Exercise brief: From the first line to the last, repeat the records exactly and skip the pictures.

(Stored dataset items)
==================================================

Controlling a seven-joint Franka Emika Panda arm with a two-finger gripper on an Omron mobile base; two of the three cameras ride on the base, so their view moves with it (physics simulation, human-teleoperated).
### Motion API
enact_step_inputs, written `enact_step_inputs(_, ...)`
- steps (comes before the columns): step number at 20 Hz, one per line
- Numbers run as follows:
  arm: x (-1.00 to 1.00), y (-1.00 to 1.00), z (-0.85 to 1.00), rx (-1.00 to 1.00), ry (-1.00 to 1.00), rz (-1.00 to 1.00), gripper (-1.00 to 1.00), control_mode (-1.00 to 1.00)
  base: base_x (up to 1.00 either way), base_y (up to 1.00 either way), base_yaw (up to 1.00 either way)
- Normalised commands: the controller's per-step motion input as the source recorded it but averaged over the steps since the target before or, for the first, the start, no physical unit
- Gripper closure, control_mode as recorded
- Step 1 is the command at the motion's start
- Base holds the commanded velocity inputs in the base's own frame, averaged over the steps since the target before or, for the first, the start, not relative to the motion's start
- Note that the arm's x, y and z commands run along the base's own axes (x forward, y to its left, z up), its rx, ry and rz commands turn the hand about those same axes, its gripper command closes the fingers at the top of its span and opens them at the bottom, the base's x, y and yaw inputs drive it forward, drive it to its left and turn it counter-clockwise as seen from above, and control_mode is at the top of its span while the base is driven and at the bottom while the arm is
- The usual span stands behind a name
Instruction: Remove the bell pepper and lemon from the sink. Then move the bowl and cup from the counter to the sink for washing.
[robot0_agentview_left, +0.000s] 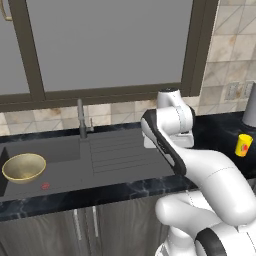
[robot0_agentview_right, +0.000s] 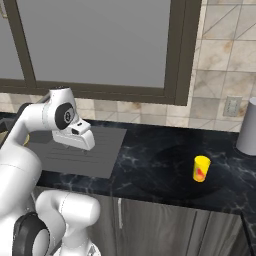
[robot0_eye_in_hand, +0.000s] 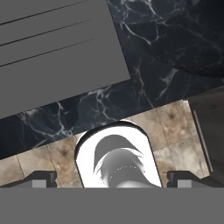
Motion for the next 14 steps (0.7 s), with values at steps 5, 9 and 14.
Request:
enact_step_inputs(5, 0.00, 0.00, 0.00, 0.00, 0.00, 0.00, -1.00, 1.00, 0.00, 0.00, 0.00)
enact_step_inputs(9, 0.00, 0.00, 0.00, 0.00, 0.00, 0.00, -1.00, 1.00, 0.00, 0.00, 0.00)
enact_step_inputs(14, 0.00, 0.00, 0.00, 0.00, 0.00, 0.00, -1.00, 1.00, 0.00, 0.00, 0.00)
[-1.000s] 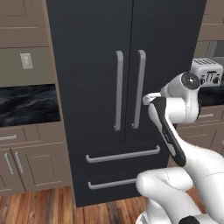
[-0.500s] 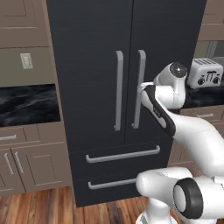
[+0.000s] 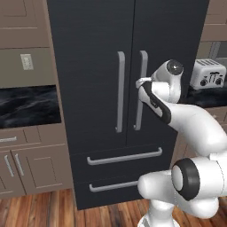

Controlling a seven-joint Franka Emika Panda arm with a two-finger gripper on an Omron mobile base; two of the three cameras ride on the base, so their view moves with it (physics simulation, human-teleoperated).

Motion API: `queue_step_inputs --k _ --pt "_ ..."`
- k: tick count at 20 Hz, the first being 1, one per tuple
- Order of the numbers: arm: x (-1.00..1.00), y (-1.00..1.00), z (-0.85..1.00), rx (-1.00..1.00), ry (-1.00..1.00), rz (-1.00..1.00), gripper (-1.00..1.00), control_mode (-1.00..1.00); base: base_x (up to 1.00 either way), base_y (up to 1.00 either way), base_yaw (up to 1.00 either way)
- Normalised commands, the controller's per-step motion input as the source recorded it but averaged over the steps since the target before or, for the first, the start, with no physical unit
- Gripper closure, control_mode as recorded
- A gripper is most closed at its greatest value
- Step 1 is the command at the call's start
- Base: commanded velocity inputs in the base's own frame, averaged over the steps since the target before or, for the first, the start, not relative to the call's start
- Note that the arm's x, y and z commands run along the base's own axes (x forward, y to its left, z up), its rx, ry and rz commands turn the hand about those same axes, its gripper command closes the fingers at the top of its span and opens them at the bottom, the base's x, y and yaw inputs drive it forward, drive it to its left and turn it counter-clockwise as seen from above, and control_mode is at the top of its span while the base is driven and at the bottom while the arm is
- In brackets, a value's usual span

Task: Retrieve the peach and orange from the fridge and place them into the bowl on the dining table.

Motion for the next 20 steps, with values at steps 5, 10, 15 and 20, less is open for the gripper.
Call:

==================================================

Problem solution:
Controlling a seven-joint Franka Emika Panda arm with a two-finger gripper on an Omron mobile base; two of the three cameras ride on the base, so their view moves with it (physics simulation, human-teleoperated).
### Motion API
enact_step_inputs, written `enact_step_inputs(_, ...)`
- steps (comes before the columns): step number at 20 Hz, one per line
- Numbers run as follows:
  arm: x (-1.00 to 1.00), y (-1.00 to 1.00), z (-0.85 to 1.00), rx (-1.00 to 1.00), ry (-1.00 to 1.00), rz (-1.00 to 1.00), gripper (-1.00 to 1.00), control_mode (-1.00 to 1.00)
  base: base_x (up to 1.00 either way), base_y (up to 1.00 either way), base_yaw (up to 1.00 either way)
- Normalised commands: the controller's per-step motion input as the source recorded it but averaged over the steps since the target before or, for the first, the start, no physical unit
- Gripper closure, control_mode as recorded
- Step 1 is the command at the motion's start
- Base holds the commanded velocity inputs in the base's own frame, averaged over the steps since the target before or, for the first, the start, not relative to the motion's start
- Note that the arm's x, y and z commands run along the base's own axes (x forward, y to its left, z up), its rx, ry and rz commands turn the hand about those same axes, its gripper command closes the fingers at the top of its span and opens them at the bottom, the base's x, y and yaw inputs drive it forward, drive it to its left and turn it counter-clockwise as seen from above, and control_mode is at the top of its span while the base is driven and at the bottom while the arm is
- The usual span stands behind a name
Instruction: Remove the bell pepper and lemon from the sink. Then move the bowl and cup from the counter to the sink for washing.
[robot0_agentview_left, +0.000s] 
[robot0_agentview_right, +0.000s] 
[robot0_eye_in_hand, +0.000s] 
Motion for the next 14 steps (0.7 s), with values at steps 5, 9 and 14.
Request:
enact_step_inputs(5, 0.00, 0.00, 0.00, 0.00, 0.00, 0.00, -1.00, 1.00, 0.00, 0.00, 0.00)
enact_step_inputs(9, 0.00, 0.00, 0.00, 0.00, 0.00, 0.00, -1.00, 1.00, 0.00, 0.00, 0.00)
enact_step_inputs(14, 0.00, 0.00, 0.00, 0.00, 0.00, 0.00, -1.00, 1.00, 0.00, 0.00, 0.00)
[-1.000s] 
[-0.500s] 
[+0.000s] 

Controlling a seven-joint Franka Emika Panda arm with a two-finger gripper on an Omron mobile base; two of the three cameras ride on the base, so their view moves with it (physics simulation, human-teleoperated).

Motion API: `queue_step_inputs --k _ --pt "_ ..."`
- k: tick count at 20 Hz, the first being 1, one per tuple
- Order of the numbers: arm: x (-1.00..1.00), y (-1.00..1.00), z (-0.85..1.00), rx (-1.00..1.00), ry (-1.00..1.00), rz (-1.00..1.00), gripper (-1.00..1.00), control_mode (-1.00..1.00); base: base_x (up to 1.00 either way), base_y (up to 1.00 either way), base_yaw (up to 1.00 either way)
- Normalised commands, the controller's per-step motion input as the source recorded it but averaged over the steps since the target before or, for the first, the start, with no physical unit
- Gripper closure, control_mode as recorded
- A gripper is most closed at its greatest value
- Step 1 is the command at the call's start
- Base: commanded velocity inputs in the base's own frame, averaged over the steps since the target before or, for the first, the start, not relative to the call's start
- Note that the arm's x, y and z commands run along the base's own axes (x forward, y to its left, z up), its rx, ry and rz commands turn the hand about those same axes, its gripper command closes the fingers at the top of its span and opens them at the bottom, the base's x, y and yaw inputs drive it forward, drive it to its left and turn it counter-clockwise as seen from above, and control_mode is at the top of its span while the base is driven and at the bottom while the arm is
- In brackets, a value's usual span

Task: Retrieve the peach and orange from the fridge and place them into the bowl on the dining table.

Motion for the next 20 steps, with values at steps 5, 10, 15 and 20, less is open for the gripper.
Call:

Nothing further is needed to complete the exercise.